Dataset records
════════

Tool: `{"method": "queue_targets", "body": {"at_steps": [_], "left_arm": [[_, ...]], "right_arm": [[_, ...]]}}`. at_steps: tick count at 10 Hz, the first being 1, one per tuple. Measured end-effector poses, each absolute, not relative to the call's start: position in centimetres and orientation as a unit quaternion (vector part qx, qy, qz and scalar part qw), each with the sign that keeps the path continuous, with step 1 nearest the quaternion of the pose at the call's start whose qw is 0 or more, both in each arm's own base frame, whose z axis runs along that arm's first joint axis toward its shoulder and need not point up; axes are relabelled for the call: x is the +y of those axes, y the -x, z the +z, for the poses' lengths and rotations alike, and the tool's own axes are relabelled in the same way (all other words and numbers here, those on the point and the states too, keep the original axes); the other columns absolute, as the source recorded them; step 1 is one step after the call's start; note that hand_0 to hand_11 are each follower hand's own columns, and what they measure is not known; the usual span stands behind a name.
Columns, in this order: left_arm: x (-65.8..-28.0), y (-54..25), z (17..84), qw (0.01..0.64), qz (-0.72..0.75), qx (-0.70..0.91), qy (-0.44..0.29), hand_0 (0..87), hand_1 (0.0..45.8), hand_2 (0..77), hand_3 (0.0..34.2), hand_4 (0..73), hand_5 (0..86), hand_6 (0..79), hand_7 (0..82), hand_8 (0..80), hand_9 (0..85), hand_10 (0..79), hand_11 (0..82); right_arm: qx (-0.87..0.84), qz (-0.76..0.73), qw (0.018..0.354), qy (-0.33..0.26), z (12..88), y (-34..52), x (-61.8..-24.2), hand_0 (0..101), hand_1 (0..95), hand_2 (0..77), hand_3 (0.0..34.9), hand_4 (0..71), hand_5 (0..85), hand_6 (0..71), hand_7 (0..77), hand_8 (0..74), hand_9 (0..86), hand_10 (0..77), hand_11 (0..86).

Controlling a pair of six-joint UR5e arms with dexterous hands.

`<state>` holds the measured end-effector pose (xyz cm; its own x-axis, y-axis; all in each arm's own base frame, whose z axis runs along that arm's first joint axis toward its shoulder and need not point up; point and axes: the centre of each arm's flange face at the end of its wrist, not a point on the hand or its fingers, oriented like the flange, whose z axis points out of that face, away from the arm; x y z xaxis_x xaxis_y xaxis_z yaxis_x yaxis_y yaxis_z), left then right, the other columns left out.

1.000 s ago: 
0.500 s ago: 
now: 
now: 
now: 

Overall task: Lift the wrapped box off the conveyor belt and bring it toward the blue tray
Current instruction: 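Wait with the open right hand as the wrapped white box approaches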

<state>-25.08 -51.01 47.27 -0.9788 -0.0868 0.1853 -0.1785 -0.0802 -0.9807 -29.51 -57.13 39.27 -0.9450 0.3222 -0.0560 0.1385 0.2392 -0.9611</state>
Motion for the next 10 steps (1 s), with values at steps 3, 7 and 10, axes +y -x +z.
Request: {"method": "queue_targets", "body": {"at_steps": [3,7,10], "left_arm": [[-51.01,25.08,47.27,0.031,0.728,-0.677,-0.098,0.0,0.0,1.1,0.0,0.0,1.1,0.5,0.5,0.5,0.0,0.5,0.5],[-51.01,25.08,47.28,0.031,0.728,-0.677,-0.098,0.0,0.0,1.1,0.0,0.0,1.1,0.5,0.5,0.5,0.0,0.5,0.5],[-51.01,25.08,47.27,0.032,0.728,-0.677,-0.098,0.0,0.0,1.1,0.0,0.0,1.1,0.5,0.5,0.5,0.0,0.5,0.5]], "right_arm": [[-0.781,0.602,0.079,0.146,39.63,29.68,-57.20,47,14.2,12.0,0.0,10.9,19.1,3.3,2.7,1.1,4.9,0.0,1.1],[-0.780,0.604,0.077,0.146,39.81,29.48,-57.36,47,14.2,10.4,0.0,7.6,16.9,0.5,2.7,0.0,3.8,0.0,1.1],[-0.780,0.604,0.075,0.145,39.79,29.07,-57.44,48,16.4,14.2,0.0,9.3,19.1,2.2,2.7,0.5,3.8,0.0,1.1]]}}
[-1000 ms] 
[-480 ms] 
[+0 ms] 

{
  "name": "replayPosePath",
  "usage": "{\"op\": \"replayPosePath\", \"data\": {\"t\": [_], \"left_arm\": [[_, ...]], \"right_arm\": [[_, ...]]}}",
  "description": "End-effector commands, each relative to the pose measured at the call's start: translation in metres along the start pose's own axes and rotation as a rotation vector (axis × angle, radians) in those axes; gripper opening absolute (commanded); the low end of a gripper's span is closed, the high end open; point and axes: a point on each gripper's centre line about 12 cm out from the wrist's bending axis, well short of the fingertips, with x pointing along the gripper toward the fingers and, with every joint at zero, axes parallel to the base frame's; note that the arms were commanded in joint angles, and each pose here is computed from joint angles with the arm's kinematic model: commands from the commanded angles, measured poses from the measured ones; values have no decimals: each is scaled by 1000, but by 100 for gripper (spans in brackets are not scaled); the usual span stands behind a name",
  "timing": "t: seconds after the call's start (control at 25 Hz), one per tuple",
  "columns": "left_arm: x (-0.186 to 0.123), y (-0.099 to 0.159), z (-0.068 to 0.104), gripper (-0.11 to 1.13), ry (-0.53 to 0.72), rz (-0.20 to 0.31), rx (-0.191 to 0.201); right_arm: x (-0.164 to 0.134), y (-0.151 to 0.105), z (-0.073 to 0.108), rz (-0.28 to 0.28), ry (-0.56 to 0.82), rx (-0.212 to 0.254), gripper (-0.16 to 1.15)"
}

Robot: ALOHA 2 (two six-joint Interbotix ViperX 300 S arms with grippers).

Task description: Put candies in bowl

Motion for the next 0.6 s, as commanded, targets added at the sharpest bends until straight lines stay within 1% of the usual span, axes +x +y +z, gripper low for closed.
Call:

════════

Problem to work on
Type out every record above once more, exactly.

Answer to the problem
Tool: `{"method": "queue_targets", "body": {"at_steps": [_], "left_arm": [[_, ...]], "right_arm": [[_, ...]]}}`. at_steps: tick count at 10 Hz, the first being 1, one per tuple. Measured end-effector poses, each absolute, not relative to the call's start: position in centimetres and orientation as a unit quaternion (vector part qx, qy, qz and scalar part qw), each with the sign that keeps the path continuous, with step 1 nearest the quaternion of the pose at the call's start whose qw is 0 or more, both in each arm's own base frame, whose z axis runs along that arm's first joint axis toward its shoulder and need not point up; axes are relabelled for the call: x is the +y of those axes, y the -x, z the +z, for the poses' lengths and rotations alike, and the tool's own axes are relabelled in the same way (all other words and numbers here, those on the point and the states too, keep the original axes); the other columns absolute, as the source recorded them; step 1 is one step after the call's start; note that hand_0 to hand_11 are each follower hand's own columns, and what they measure is not known; the usual span stands behind a name.
Columns, in this order: left_arm: x (-65.8..-28.0), y (-54..25), z (17..84), qw (0.01..0.64), qz (-0.72..0.75), qx (-0.70..0.91), qy (-0.44..0.29), hand_0 (0..87), hand_1 (0.0..45.8), hand_2 (0..77), hand_3 (0.0..34.2), hand_4 (0..73), hand_5 (0..86), hand_6 (0..79), hand_7 (0..82), hand_8 (0..80), hand_9 (0..85), hand_10 (0..79), hand_11 (0..82); right_arm: qx (-0.87..0.84), qz (-0.76..0.73), qw (0.018..0.354), qy (-0.33..0.26), z (12..88), y (-34..52), x (-61.8..-24.2), hand_0 (0..101), hand_1 (0..95), hand_2 (0..77), hand_3 (0.0..34.9), hand_4 (0..71), hand_5 (0..85), hand_6 (0..71), hand_7 (0..77), hand_8 (0..74), hand_9 (0..86), hand_10 (0..77), hand_11 (0..86).

Controlling a pair of six-joint UR5e arms with dexterous hands.

`<state>` holds the measured end-effector pose (xyz cm; its own x-axis, y-axis; all in each arm's own base frame, whose z axis runs along that arm's first joint axis toward its shoulder and need not point up; point and axes: the centre of each arm's flange face at the end of its wrist, not a point on the hand or its fingers, oriented like the flange, whose z axis points out of that face, away from the arm; x y z xaxis_x xaxis_y xaxis_z yaxis_x yaxis_y yaxis_z), left then right, the other columns left out.

1.000 s ago: 
0.500 s ago: 
now: 
now: 
now: 

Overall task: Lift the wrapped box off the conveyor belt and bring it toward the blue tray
Current instruction: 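Wait with the open right hand as the wrapped white box approaches
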
<state>-25.08 -51.01 47.27 -0.9788 -0.0868 0.1853 -0.1785 -0.0802 -0.9807 -29.51 -57.13 39.27 -0.9450 0.3222 -0.0560 0.1385 0.2392 -0.9611</state>
Motion for the next 10 steps (1 s), with values at steps 3, 7 and 10, axes +y -x +z.
Request: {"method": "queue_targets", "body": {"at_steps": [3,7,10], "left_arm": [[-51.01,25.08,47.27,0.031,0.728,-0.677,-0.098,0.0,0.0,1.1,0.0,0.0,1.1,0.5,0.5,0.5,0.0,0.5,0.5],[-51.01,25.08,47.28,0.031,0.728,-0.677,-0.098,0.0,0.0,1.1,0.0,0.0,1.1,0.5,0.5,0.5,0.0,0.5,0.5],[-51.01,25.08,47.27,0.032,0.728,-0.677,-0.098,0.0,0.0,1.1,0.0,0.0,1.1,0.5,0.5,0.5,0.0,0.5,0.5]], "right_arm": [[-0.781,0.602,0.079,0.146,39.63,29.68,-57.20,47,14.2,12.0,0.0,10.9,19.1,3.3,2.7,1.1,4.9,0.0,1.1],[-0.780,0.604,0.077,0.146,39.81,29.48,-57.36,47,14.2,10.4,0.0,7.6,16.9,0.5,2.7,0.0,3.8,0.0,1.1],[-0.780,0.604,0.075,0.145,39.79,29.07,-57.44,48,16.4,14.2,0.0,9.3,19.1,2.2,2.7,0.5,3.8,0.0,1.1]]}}
[-1000 ms] 
[-480 ms] 
[+0 ms] 

{
  "name": "replayPosePath",
  "usage": "{\"op\": \"replayPosePath\", \"data\": {\"t\": [_], \"left_arm\": [[_, ...]], \"right_arm\": [[_, ...]]}}",
  "description": "End-effector commands, each relative to the pose measured at the call's start: translation in metres along the start pose's own axes and rotation as a rotation vector (axis × angle, radians) in those axes; gripper opening absolute (commanded); the low end of a gripper's span is closed, the high end open; point and axes: a point on each gripper's centre line about 12 cm out from the wrist's bending axis, well short of the fingertips, with x pointing along the gripper toward the fingers and, with every joint at zero, axes parallel to the base frame's; note that the arms were commanded in joint angles, and each pose here is computed from joint angles with the arm's kinematic model: commands from the commanded angles, measured poses from the measured ones; values have no decimals: each is scaled by 1000, but by 100 for gripper (spans in brackets are not scaled); the usual span stands behind a name",
  "timing": "t: seconds after the call's start (control at 25 Hz), one per tuple",
  "columns": "left_arm: x (-0.186 to 0.123), y (-0.099 to 0.159), z (-0.068 to 0.104), gripper (-0.11 to 1.13), ry (-0.53 to 0.72), rz (-0.20 to 0.31), rx (-0.191 to 0.201); right_arm: x (-0.164 to 0.134), y (-0.151 to 0.105), z (-0.073 to 0.108), rz (-0.28 to 0.28), ry (-0.56 to 0.82), rx (-0.212 to 0.254), gripper (-0.16 to 1.15)"
}

Robot: ALOHA 2 (two six-joint Interbotix ViperX 300 S arms with grippers).

Task description: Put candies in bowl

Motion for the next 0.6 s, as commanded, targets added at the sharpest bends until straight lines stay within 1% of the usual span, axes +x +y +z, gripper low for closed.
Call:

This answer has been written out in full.